La riproposta di Quota 100 (come 102 e 103) – al di là di rispolverare il brand della Lega nel primo governo Conte – ha dalla sua risultati non disprezzabili: 380mila italiani ne hanno usufruito in tre anni, liberando posti di lavoro, anzitutto nella Pa. E questo è avvenuto, in fondo, con un’operazione di flessibilizzazione temporanea e non di distruzione dell’impianto normativo della riforma Fornero del 2011, tuttora punto di condivisione con l’Ue. Il costo di Quota 100, stimato in 23 miliardi, non è stato tuttavia indifferente (anche rispetto ai 9 miliardi all’anno del Rdc) ed è forse il punto debole potenziale di una ripartenza tout court da Quota 102/103. Un correttivo possibile sarebbe includere meccanismi di penalizzazione delle prestazioni per chi si ritira anticipatamente. Punto su quale le organizzazioni sindacali hanno finora fatto muro.

Dal mondo produttivo – ma non solo: basti pensare alla sanità  – sta riemergendo una diversa preoccupazione: che ogni nuovo ammorbidimento della legge Fornero e ogni nuovo incentivo alla pensione anticipata privi le imprese di risorse professionali ancora molto ricche di valore. Di qui la riproposta delle scelte di un ex vicepremier leghista, Roberto Maroni.
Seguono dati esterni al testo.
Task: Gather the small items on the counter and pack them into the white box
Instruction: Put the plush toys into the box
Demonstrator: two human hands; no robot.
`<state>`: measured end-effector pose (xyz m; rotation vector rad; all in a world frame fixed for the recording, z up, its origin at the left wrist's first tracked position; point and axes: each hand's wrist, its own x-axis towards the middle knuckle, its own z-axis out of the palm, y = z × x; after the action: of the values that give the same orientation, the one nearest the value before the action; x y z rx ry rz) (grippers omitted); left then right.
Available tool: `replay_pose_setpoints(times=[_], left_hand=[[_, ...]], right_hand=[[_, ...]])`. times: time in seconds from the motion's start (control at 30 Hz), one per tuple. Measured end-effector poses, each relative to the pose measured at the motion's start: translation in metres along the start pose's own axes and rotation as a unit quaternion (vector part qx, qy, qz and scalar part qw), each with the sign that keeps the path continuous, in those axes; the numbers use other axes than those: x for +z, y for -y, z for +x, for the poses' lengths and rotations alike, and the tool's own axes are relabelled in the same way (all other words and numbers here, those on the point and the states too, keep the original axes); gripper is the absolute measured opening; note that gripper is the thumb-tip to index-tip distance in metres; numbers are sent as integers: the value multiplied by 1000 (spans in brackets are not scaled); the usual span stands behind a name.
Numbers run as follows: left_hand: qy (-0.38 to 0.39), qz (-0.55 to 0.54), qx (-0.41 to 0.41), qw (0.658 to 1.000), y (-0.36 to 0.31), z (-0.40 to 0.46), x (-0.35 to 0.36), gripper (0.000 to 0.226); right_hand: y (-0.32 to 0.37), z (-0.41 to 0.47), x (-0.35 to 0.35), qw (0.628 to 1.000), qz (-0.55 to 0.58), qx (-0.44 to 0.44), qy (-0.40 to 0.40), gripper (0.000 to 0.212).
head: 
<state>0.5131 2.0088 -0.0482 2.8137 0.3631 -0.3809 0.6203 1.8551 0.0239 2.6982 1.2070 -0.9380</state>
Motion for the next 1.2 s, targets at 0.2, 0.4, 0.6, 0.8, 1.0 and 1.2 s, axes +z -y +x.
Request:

Il contro-incentivo a ritardare il pensionamento risale alla riforma varata dal governo Berlusconi-2 nel 2004. Quasi vent’anni dopo è evidente che la sua gittata generalista è poco praticabile, benché – al pari del Reddito di cittadinanza – non siano di facile costruzione meccanismi selettivi. Quali categorie, quali singoli lavoratori meritano incentivi a rimanere occupati dove sono? Quali rapporti costi/benefici devono essere studiati in termini di sostituzione anagrafica della forza lavoro?

Quota “10X” e nuovi “incentivi Maroni” – assieme – spingono un Governo ambizioso ad allargare riflessioni e scelte. Il passaggio rigido (dal lavoro alla pensione anticipata con eventuale penalizzazione) può essere reso più articolato con percorsi di uscita graduale e con la permanenza del lavoratore anziano/esperto come consulente e formatore? Possibili rimodulazioni delle formule “opzione donna” possono essere legate all’impegno di una futura “pensionata anticipata” a  sostegno di lavoratrici più giovani con figli piccoli? Un pensionato anticipato – con penalizzazione – va incentivato o no ad avviare una nuova attività d’impresa o di lavoro autonomo? Il governo Conte-2 (al Mef c’era il “dem” Roberto Gualtieri) ha lanciato un segnale chiaro: il pensionato – qualunque – è escluso da ogni regime agevolato Iva; si goda la pensione e stia lontano dal mondo delle imprese e del lavoro. Ma è stata una decisione corretta?

Fra la scure calata undici anni fa da Elsa Fornero – su prescrizione Ue – e gli incentivi lanciati in precedenza “dall’elicottero” da Maroni possono trovare spazio più di cinquanta gradazioni di “previdenza 4.0”. Un Governo che si propone come “politico” – dopo un decennio di esecutivi para-tecnici – ha il dovere, prima che il potere, di provarci.